[Input data Boundary: Start]
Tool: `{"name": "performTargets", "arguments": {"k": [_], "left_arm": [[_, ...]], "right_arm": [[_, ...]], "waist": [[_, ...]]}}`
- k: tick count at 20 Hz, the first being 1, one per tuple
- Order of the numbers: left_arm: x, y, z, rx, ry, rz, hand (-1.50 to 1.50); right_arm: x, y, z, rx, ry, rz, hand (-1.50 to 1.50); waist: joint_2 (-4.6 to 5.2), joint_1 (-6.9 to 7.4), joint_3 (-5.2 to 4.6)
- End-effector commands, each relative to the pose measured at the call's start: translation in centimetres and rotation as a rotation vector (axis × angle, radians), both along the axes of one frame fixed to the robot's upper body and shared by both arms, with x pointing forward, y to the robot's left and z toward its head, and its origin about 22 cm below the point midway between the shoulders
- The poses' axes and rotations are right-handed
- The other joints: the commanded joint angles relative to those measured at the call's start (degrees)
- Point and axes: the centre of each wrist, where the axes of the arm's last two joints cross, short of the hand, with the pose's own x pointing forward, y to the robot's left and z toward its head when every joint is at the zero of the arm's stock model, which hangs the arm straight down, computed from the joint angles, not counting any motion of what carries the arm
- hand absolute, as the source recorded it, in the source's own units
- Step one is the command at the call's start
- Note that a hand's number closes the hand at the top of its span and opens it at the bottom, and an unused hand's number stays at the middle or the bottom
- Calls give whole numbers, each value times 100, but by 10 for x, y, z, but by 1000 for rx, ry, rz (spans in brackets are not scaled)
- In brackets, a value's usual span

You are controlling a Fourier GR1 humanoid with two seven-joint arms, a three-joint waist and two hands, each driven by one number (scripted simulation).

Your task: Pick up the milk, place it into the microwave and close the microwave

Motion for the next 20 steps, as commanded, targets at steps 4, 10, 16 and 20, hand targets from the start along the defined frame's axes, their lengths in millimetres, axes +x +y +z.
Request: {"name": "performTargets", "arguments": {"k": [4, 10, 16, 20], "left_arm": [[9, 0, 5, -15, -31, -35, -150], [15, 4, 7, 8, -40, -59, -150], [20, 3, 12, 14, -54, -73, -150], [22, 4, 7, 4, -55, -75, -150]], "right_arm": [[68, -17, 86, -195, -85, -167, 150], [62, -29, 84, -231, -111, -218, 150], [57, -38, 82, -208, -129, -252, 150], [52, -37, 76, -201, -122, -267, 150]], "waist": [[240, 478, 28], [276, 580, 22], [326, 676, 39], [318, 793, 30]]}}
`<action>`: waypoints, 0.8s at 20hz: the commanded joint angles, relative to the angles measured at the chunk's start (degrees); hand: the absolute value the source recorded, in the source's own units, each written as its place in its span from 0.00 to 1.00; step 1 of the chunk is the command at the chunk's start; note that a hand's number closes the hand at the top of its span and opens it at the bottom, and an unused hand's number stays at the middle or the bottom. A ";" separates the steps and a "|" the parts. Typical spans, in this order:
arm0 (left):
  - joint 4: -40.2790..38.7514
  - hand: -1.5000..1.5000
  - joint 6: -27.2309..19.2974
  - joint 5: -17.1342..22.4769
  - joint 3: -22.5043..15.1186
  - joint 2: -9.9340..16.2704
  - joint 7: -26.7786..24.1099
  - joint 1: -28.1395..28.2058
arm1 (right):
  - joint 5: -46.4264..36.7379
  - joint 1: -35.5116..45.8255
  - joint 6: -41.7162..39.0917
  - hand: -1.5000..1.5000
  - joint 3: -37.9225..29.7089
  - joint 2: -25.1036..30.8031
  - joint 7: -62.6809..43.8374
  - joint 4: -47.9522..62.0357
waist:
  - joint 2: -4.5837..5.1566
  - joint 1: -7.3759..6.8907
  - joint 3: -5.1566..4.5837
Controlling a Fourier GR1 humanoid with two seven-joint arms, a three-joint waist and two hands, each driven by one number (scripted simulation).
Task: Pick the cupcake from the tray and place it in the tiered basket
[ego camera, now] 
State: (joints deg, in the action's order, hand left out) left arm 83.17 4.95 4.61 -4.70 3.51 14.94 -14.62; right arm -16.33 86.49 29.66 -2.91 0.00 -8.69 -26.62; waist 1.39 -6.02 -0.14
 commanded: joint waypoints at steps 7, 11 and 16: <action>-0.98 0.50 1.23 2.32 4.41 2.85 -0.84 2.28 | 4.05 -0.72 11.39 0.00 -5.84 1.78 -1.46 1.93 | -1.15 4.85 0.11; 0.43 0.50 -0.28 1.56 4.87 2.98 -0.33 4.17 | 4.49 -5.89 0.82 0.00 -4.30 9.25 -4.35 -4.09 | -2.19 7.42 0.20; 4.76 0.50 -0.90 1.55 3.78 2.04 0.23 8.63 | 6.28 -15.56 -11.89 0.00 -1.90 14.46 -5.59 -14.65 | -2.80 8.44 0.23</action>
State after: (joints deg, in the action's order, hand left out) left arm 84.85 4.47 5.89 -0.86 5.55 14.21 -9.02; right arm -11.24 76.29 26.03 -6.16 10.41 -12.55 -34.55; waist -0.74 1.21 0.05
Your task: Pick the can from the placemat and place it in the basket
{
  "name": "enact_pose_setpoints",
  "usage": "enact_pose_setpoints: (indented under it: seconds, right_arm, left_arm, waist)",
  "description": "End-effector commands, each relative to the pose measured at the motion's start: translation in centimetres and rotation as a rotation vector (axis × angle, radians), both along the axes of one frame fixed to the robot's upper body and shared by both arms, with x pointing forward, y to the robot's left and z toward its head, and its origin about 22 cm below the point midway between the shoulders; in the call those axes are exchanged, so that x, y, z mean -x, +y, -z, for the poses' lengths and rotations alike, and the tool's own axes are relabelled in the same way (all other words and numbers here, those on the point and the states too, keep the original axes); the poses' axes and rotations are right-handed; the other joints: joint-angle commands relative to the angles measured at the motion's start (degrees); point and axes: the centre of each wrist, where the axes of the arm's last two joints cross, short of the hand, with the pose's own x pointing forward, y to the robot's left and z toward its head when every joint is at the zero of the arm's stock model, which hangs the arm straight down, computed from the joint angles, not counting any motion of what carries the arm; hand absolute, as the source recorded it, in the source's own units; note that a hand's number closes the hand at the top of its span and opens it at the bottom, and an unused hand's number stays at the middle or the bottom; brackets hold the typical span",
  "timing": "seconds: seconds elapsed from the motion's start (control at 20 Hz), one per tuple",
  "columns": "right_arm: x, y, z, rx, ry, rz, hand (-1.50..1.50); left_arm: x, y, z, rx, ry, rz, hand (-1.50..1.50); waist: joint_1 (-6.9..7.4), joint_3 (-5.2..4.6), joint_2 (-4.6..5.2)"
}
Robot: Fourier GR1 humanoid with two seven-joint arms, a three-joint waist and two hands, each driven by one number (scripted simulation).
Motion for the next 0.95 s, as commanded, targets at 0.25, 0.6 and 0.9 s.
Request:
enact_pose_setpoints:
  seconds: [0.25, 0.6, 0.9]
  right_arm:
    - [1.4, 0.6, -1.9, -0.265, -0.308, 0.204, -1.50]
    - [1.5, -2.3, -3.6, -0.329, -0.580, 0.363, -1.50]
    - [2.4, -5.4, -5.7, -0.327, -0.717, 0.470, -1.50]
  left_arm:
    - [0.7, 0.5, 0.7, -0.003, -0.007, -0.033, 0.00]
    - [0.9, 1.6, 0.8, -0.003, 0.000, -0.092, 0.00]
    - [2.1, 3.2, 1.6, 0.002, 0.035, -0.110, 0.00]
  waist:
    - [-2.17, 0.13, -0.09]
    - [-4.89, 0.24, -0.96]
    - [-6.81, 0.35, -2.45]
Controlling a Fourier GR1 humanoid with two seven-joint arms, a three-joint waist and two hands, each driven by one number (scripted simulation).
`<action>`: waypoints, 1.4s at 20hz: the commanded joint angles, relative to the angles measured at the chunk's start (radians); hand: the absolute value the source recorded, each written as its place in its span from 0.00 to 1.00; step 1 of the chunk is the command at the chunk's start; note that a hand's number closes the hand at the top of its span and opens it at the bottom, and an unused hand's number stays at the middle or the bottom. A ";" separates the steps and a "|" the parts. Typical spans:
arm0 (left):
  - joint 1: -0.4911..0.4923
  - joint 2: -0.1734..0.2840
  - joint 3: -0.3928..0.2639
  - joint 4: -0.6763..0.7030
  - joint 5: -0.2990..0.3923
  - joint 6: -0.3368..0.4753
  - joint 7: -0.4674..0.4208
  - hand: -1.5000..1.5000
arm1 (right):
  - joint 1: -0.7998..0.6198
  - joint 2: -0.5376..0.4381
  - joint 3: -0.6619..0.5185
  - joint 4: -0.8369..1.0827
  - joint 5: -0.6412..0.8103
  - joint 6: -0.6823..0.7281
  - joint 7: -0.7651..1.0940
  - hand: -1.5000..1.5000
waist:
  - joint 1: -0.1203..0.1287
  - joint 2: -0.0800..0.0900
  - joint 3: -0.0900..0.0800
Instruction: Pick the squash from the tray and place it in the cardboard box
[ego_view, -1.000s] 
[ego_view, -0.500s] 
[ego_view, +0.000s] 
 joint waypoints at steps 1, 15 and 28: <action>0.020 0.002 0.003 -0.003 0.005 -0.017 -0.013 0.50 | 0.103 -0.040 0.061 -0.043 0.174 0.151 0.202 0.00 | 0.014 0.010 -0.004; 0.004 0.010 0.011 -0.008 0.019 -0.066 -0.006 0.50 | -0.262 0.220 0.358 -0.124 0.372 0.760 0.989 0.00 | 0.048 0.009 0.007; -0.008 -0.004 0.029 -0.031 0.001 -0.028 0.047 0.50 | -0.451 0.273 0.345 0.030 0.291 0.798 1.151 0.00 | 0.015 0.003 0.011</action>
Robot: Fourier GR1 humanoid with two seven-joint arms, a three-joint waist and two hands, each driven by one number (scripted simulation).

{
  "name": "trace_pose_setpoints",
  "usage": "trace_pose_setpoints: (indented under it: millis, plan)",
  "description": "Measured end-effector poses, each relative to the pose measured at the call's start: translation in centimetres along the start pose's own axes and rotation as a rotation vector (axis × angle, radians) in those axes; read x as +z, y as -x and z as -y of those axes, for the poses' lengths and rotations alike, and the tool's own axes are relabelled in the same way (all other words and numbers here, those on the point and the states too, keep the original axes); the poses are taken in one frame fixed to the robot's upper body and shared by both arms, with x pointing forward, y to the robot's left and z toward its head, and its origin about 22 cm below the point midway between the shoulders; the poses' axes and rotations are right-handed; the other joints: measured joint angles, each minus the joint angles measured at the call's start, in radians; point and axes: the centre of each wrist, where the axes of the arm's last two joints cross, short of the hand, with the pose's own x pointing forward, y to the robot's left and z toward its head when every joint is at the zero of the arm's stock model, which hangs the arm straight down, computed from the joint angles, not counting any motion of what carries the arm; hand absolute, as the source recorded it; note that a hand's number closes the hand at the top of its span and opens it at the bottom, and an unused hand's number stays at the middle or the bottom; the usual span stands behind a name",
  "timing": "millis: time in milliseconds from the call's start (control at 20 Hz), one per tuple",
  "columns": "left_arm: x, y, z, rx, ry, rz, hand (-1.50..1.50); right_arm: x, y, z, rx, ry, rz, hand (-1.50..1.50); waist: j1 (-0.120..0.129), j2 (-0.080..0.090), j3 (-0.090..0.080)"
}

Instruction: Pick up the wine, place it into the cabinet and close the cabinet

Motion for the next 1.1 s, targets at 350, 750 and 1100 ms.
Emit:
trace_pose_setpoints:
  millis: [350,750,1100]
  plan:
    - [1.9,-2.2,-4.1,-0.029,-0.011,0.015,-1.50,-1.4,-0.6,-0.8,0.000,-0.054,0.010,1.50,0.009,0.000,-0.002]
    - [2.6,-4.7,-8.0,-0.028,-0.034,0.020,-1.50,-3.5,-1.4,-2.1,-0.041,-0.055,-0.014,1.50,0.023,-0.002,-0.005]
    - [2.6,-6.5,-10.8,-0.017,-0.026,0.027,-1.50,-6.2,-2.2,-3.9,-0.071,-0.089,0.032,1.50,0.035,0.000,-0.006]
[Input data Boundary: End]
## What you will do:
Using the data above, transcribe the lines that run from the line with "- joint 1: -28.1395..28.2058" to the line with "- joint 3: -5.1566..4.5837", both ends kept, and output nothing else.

## Expected answer:
  - joint 1: -28.1395..28.2058
arm1 (right):
  - joint 5: -46.4264..36.7379
  - joint 1: -35.5116..45.8255
  - joint 6: -41.7162..39.0917
  - hand: -1.5000..1.5000
  - joint 3: -37.9225..29.7089
  - joint 2: -25.1036..30.8031
  - joint 7: -62.6809..43.8374
  - joint 4: -47.9522..62.0357
waist:
  - joint 2: -4.5837..5.1566
  - joint 1: -7.3759..6.8907
  - joint 3: -5.1566..4.5837

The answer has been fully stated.